- Task item: Print the data that follows exactly, leaving nothing out.

- Source data:
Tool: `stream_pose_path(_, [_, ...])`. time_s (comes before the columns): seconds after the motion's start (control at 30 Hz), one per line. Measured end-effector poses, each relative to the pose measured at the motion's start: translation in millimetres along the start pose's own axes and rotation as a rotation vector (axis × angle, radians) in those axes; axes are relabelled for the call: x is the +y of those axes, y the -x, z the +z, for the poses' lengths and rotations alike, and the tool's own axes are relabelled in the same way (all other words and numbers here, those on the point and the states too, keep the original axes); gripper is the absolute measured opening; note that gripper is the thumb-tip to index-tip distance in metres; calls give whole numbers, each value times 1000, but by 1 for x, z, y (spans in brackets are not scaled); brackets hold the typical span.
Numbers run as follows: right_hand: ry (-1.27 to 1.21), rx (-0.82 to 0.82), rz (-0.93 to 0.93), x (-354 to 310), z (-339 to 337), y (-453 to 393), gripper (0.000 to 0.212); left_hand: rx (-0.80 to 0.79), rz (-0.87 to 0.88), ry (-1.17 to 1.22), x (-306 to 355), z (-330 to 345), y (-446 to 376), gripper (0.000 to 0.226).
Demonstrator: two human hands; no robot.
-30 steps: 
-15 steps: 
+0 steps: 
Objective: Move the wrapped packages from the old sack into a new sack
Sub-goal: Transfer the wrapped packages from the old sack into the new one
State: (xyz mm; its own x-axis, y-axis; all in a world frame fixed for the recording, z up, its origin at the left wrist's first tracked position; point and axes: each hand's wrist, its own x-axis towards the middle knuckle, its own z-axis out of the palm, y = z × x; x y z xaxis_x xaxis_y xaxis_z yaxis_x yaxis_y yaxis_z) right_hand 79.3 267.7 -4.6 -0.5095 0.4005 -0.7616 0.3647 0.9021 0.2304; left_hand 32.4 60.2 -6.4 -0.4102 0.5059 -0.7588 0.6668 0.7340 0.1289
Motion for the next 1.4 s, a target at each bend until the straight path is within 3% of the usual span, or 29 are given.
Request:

- Answer to the problem:
Tool: `stream_pose_path(_, [_, ...])`. time_s (comes before the columns): seconds after the motion's start (control at 30 Hz), one per line. Measured end-effector poses, each relative to the pose measured at the motion's start: translation in millimetres along the start pose's own axes and rotation as a rotation vector (axis × angle, radians) in those axes; axes are relabelled for the call: x is the +y of those axes, y the -x, z the +z, for the poses' lengths and rotations alike, and the tool's own axes are relabelled in the same way (all other words and numbers here, those on the point and the states too, keep the original axes); gripper is the absolute measured opening; note that gripper is the thumb-tip to index-tip distance in metres; calls give whole numbers, each value times 1000, but by 1 for x, z, y (spans in brackets are not scaled); brackets hold the typical span.
Numbers run as follows: right_hand: ry (-1.27 to 1.21), rx (-0.82 to 0.82), rz (-0.93 to 0.93), x (-354 to 310), z (-339 to 337), y (-453 to 393), gripper (0.000 to 0.212); left_hand: rx (-0.80 to 0.79), rz (-0.87 to 0.88), ry (-1.17 to 1.22), x (-306 to 355), z (-330 to 345), y (-446 to 376), gripper (0.000 to 0.226).
Demonstrator: two human hands; no robot.
-30 steps: 
-15 steps: 
+0 steps: 
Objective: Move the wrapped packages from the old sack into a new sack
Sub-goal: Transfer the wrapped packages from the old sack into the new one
State: (xyz mm; its own x-axis, y-axis; all in a world frame fixed for the recording, z up, its origin at the left wrist's first tracked position; point and axes: each hand's wrist, its own x-axis towards the middle knuckle, its own z-axis out of the palm, y = z × x; x y z xaxis_x xaxis_y xaxis_z yaxis_x yaxis_y yaxis_z) right_hand 79.3 267.7 -4.6 -0.5095 0.4005 -0.7616 0.3647 0.9021 0.2304; left_hand 32.4 60.2 -6.4 -0.4102 0.5059 -0.7588 0.6668 0.7340 0.1289
Motion for the next 1.4 s, a target at each bend until the straight path is within 3% of the usual span, or 29 are given.
Request:

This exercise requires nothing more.